/simplex

Solves LPs using the Simplex Method. Written in Python 3 with Numpy

Primary LanguagePython

Simplex Solver

Solves Linear Programs in Python using the Simplex Method.

Dependencies

This program is written in Python 3 and uses NumPy.

Command Line Interface

The program can be run by executing the following line in a terminal: ./runMyLPSolver <command> x_FILEPATH A_FILEPATH b_FILEPATH c_FILEPATH [--verbose]

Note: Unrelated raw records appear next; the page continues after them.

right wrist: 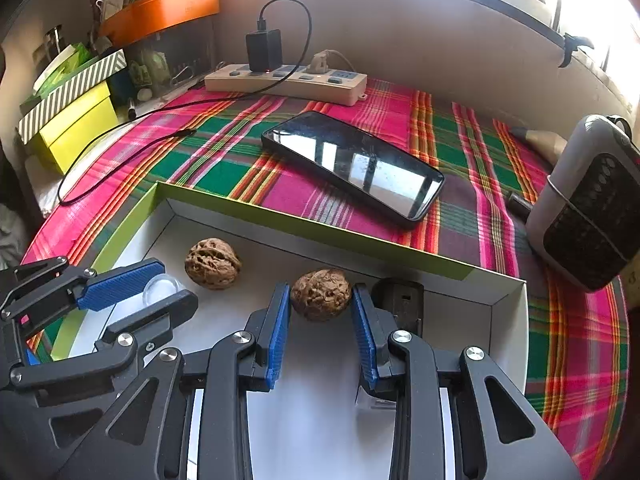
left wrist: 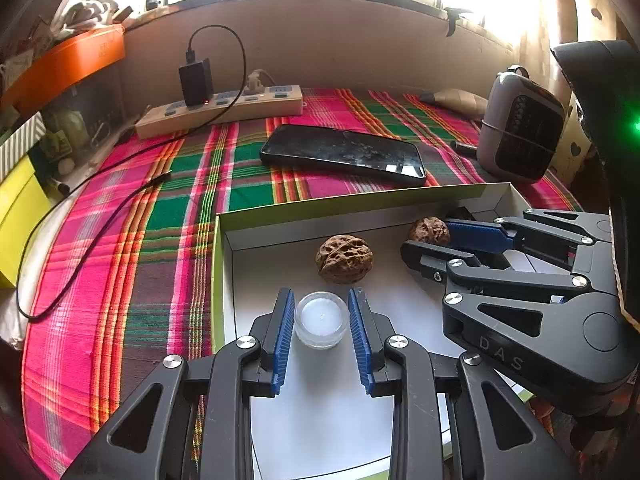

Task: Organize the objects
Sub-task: 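Open the right gripper to drop the walnut while the left releases the tealight cup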

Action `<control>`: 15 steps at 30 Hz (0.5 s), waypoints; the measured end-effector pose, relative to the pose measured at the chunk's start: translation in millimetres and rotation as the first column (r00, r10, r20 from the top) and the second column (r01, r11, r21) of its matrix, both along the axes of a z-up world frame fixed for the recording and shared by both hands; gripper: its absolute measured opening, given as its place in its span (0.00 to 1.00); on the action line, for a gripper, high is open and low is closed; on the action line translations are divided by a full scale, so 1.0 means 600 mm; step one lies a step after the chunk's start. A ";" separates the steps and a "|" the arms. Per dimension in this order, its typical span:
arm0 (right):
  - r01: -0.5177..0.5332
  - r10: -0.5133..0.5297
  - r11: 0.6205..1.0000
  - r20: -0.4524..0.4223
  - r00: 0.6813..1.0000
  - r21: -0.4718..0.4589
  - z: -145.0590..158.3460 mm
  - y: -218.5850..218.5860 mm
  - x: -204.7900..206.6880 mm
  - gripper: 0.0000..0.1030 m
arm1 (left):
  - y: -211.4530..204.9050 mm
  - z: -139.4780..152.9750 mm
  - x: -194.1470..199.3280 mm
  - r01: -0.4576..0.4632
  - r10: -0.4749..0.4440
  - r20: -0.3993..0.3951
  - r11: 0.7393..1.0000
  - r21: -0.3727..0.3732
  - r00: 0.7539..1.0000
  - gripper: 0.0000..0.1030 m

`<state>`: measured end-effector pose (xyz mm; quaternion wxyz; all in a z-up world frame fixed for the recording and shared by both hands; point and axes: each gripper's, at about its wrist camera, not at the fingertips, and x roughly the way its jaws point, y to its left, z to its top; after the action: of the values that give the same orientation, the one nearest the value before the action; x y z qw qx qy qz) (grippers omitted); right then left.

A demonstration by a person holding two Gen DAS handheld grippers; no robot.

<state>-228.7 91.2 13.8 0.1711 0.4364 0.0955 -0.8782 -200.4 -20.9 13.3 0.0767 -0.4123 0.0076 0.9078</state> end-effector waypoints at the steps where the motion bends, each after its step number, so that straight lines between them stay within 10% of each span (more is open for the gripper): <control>1: 0.001 -0.001 1.000 0.000 1.000 0.001 0.000 0.000 0.000 0.32 | 0.000 -0.001 0.001 0.000 0.000 0.000 1.000 -0.001 1.000 0.25; 15: 0.003 -0.003 1.000 -0.001 1.000 0.018 -0.001 -0.003 0.001 0.32 | -0.003 0.000 0.001 -0.006 0.006 0.003 1.000 -0.004 1.000 0.25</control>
<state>-228.2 89.1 13.0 0.1661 0.4373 0.1028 -0.8778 -199.7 -22.5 13.3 0.0734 -0.4138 0.0080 0.9074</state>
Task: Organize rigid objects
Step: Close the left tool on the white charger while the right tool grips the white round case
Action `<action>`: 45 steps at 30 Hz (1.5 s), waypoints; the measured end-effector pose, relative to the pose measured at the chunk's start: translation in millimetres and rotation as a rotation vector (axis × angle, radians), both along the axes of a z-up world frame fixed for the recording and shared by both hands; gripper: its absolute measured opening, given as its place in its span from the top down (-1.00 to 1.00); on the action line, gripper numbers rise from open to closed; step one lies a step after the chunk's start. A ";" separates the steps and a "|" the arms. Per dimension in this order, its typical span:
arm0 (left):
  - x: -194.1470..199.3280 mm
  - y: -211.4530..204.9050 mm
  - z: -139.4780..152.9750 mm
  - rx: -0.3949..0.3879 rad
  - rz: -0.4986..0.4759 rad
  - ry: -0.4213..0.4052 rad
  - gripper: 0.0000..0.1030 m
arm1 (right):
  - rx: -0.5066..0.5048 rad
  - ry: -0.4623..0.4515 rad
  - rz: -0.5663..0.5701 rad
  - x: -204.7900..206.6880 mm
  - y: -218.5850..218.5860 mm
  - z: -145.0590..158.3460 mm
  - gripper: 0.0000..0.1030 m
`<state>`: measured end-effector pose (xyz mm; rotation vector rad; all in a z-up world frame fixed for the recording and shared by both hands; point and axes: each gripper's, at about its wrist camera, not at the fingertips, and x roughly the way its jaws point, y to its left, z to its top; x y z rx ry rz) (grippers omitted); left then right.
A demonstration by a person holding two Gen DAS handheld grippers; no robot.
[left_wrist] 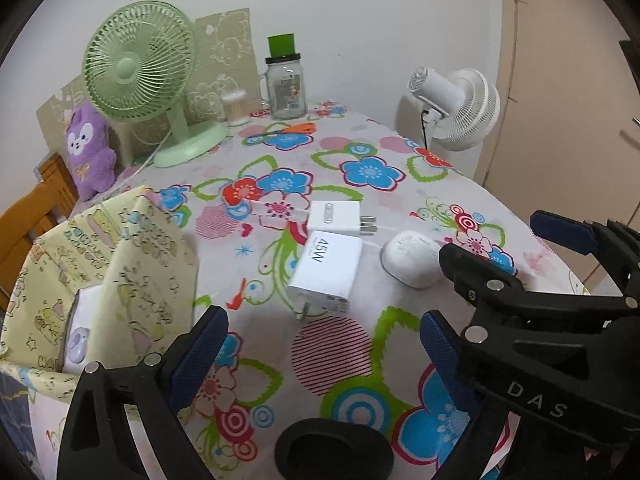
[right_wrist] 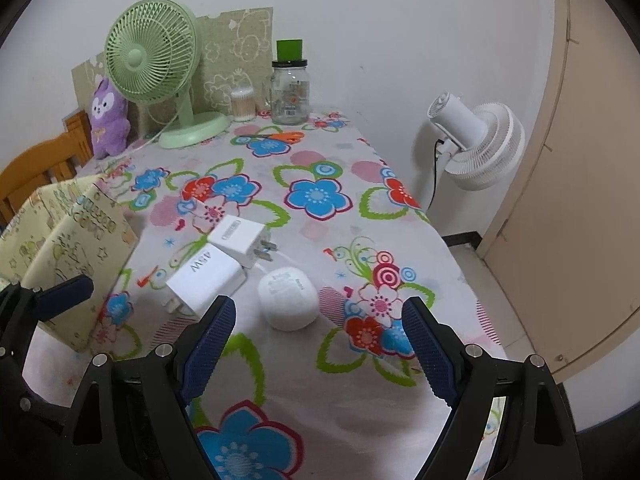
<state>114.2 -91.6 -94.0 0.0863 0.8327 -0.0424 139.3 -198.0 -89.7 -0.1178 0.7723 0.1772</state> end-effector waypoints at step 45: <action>68.6 -1.7 -39.0 -0.005 -0.050 0.130 -0.04 | 0.038 0.086 -0.018 59.4 5.6 -37.7 -0.70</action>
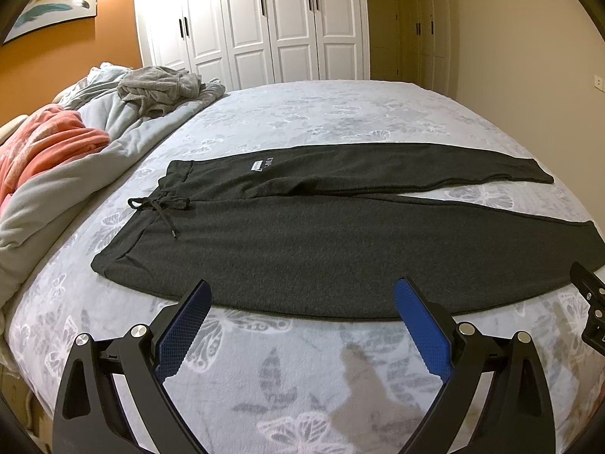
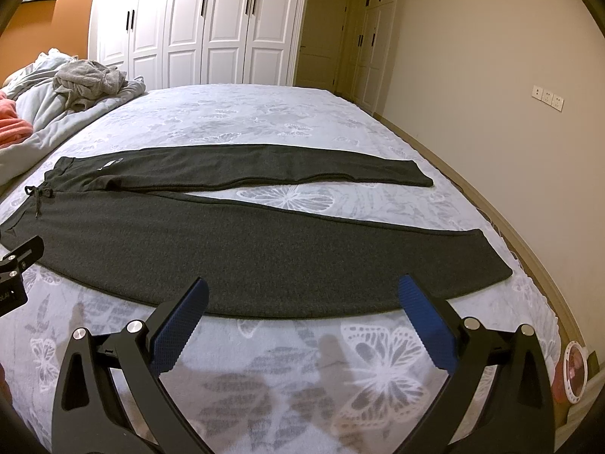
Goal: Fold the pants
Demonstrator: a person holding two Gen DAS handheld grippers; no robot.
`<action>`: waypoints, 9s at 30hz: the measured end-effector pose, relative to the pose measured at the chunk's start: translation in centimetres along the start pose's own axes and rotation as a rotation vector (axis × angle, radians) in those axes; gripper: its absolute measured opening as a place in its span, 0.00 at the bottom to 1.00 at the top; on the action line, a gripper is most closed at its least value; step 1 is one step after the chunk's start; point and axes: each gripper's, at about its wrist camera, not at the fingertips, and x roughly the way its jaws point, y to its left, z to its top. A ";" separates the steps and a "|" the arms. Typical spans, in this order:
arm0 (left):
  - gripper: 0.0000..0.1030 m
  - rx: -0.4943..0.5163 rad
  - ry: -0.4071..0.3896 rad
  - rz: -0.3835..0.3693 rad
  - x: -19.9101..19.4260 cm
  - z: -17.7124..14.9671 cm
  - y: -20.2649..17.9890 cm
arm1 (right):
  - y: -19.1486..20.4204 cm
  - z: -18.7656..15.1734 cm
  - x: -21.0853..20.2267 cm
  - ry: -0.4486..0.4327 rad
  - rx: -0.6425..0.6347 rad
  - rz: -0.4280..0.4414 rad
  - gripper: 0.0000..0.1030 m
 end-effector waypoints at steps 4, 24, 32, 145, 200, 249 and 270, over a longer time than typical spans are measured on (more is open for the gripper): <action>0.93 0.000 0.000 0.002 0.1 0.0 0.0 | 0.0 0.0 0.0 0.000 0.002 0.001 0.95; 0.93 0.002 0.002 0.003 0.1 -0.1 0.1 | 0.0 0.0 0.0 0.001 0.000 -0.001 0.95; 0.93 -0.063 0.080 -0.097 1.0 0.2 1.9 | -0.5 0.4 0.8 0.038 0.005 0.021 0.95; 0.03 -0.832 0.262 -0.213 11.6 2.9 32.1 | -28.1 1.9 14.9 0.233 0.700 0.266 0.06; 0.66 -0.309 0.563 -0.224 13.0 0.8 14.1 | 0.9 10.6 12.1 0.248 -0.045 0.505 0.10; 0.79 -0.262 0.438 -0.124 13.6 2.8 9.9 | -26.0 3.4 13.5 0.340 0.349 -0.097 0.09; 0.80 -0.286 0.349 -0.190 12.1 3.5 7.5 | -35.6 -2.2 15.7 0.334 0.708 0.045 0.64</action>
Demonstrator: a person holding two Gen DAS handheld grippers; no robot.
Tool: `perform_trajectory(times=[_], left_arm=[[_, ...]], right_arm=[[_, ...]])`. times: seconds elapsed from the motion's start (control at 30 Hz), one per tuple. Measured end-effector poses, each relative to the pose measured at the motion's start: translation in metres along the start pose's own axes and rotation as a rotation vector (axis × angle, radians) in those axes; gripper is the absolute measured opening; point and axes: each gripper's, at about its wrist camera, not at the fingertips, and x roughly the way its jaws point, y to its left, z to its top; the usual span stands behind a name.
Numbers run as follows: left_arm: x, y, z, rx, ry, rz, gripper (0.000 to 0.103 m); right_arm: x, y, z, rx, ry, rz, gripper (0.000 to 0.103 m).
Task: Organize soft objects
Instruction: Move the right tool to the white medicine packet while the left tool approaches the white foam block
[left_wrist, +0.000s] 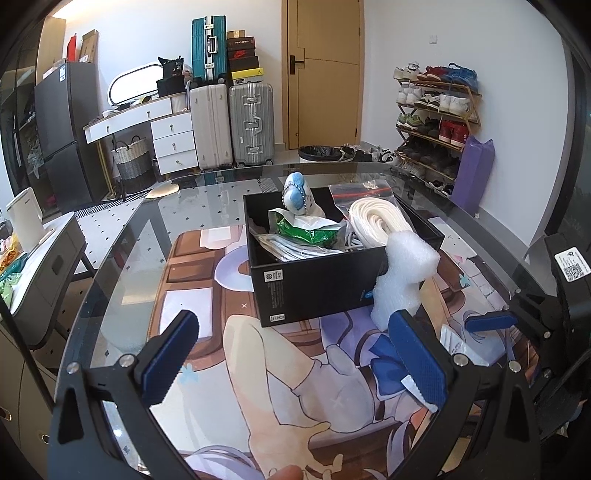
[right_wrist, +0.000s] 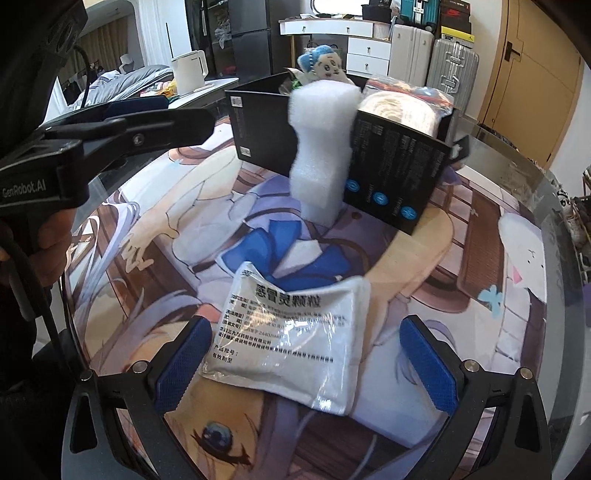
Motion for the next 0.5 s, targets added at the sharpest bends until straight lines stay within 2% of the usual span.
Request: perform_trajectory(times=[0.13, 0.4, 0.43, 0.5], left_arm=[[0.001, -0.002, -0.001, 0.005, 0.003, -0.004, 0.103], [0.004, -0.008, -0.004, 0.015, 0.015, -0.012, 0.103], [0.005, -0.008, -0.005, 0.016, 0.018, -0.012, 0.103], [0.007, -0.009, -0.006, 0.019, 0.024, -0.014, 0.103]], right_arm=[[-0.003, -0.008, -0.002, 0.008, 0.010, -0.009, 0.102], [-0.002, -0.021, -0.002, 0.043, -0.028, -0.036, 0.102], [-0.002, -0.021, -0.002, 0.045, -0.032, -0.037, 0.101], [-0.004, -0.025, 0.001, 0.047, -0.043, -0.038, 0.091]])
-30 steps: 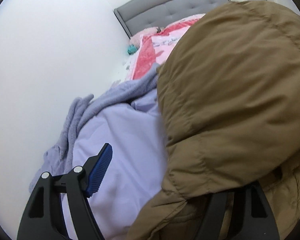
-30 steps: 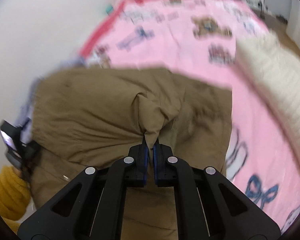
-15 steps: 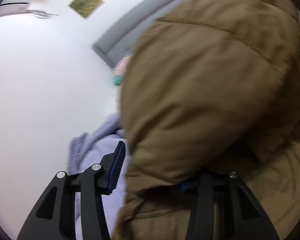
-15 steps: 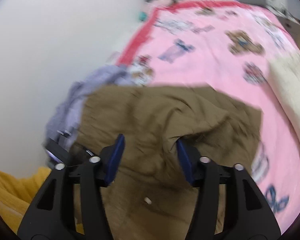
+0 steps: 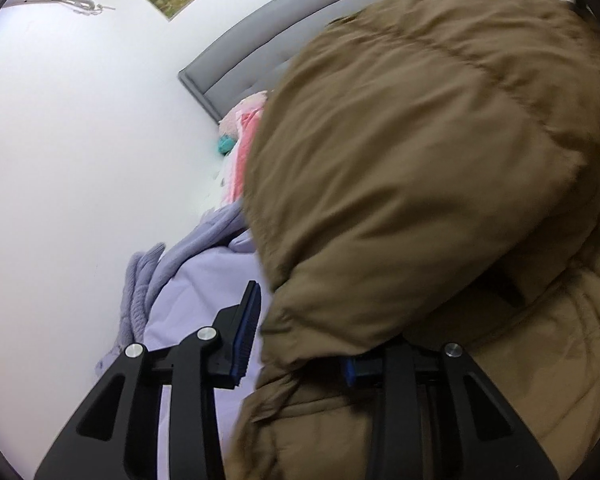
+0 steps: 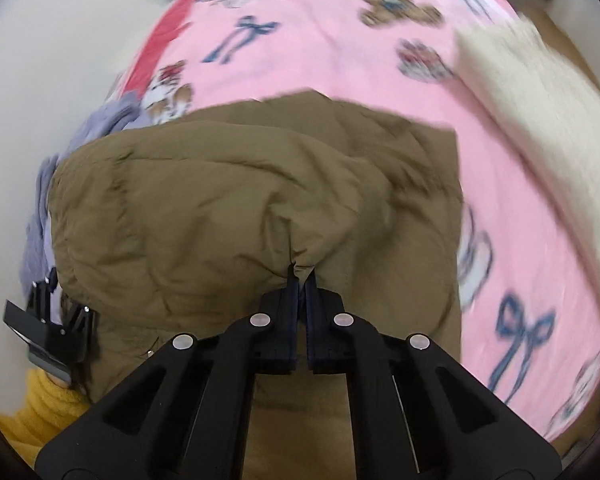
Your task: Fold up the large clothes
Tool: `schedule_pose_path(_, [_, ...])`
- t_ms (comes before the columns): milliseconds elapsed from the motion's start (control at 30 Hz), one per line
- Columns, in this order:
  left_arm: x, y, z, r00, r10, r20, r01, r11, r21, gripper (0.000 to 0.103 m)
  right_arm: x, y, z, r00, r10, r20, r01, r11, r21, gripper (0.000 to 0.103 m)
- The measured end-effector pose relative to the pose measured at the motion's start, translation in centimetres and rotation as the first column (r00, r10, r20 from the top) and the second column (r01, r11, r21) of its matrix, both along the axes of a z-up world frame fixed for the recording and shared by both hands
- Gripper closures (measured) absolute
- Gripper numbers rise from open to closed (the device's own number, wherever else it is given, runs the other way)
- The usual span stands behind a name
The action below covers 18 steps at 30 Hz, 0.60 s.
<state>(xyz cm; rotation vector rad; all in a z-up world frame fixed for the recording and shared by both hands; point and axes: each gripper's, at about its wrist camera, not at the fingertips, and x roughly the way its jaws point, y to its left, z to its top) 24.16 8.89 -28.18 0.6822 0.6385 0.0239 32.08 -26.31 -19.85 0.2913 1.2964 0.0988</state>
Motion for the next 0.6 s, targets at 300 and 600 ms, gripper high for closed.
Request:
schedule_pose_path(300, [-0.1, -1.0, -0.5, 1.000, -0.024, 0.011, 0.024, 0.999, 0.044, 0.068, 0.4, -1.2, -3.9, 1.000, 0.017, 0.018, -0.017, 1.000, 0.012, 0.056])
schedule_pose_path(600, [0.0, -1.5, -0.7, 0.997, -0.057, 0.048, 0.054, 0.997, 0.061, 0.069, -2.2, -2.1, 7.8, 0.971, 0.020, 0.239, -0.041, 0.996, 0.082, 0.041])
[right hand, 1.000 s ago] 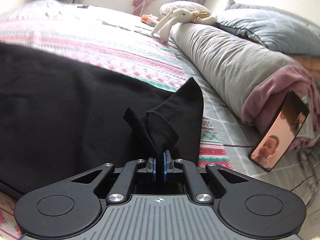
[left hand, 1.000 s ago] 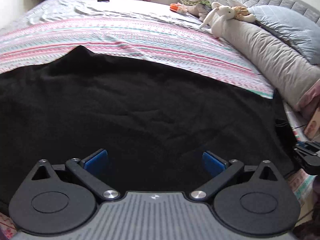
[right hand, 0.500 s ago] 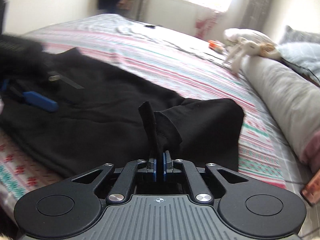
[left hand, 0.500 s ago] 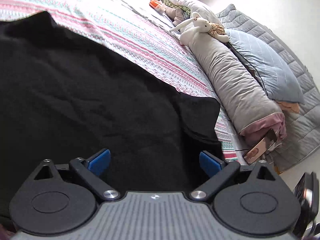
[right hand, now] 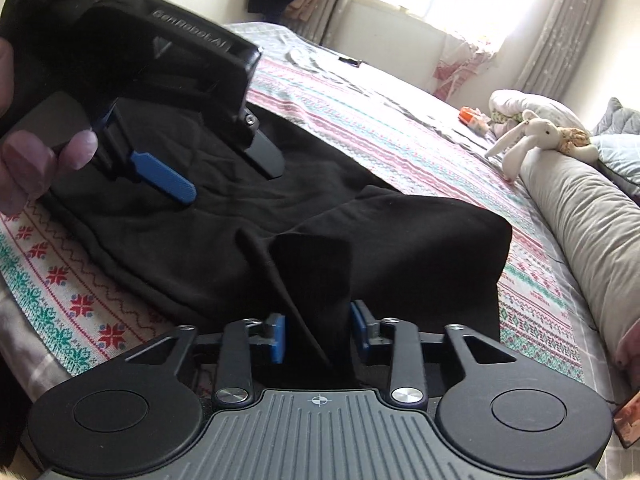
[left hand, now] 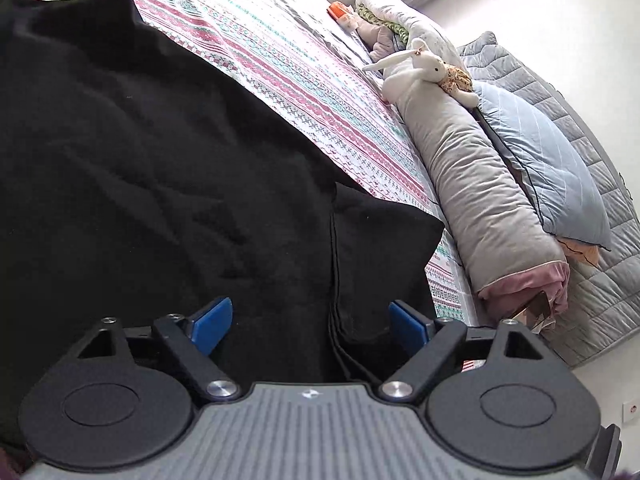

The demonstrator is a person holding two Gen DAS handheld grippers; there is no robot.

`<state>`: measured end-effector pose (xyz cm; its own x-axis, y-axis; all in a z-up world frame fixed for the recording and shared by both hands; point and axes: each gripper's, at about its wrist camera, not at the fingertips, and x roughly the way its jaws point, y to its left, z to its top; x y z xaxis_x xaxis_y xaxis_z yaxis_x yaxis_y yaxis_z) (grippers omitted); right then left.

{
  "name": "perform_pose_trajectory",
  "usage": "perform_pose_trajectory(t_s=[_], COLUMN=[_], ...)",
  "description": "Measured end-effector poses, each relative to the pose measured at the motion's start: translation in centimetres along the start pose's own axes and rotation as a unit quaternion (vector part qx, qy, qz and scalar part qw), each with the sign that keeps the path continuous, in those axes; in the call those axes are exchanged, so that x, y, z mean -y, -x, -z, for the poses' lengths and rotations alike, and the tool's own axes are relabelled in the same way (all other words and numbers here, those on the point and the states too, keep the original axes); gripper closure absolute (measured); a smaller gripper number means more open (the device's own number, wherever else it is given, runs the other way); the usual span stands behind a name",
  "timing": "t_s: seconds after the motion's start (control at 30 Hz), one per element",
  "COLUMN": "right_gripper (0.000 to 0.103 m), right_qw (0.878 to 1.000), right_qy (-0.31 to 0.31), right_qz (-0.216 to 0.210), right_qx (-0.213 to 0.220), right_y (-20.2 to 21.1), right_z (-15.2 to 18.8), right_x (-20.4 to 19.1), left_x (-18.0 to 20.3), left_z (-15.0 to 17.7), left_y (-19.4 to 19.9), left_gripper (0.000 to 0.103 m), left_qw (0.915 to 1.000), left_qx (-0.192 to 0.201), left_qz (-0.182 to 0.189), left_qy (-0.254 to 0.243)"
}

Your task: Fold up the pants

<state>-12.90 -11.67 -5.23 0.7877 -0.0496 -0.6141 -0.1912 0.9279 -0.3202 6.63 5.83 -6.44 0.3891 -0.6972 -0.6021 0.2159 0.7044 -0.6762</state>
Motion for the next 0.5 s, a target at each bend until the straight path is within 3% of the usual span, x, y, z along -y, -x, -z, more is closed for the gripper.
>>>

where <command> can be one of the following:

  • dual which outputs the dual of the given LP
  • solve which solves the given LP.

and

  • x_FILEPATH is the path to a file which defines the domains of each variable in the LP. It should be a file with a single line of tab separated sign constraints for the variables of the LP. In the file, < specifies that the variable is less than or equal to 0, > specifies that the variables is greater than or equal to 0 and = specifies that the variable is unconstrained.
  • A_FILEPATH is the path to a file with the coefficients of the constraints. Each line represents a single constraint. Each line should contain tab-separated signed coefficients on each variable in the LP.
  • b_FILEPATH is the path to the file with the right hand side of the constraints. Each line represents a single constraint. Each line should contain two values that should be separated by a single tab. The first value is the direction of the constraint (>, < or =). The second value should be the signed constant on the RHS of the constraint.
  • c_FILEPATH is the path to a file which defines the objective function of the LP. There should be a single line which begins with either max or min followed by signed coefficients on each of the variables in the objective function. (Note: Please see the tests folder for examples of each of the files.)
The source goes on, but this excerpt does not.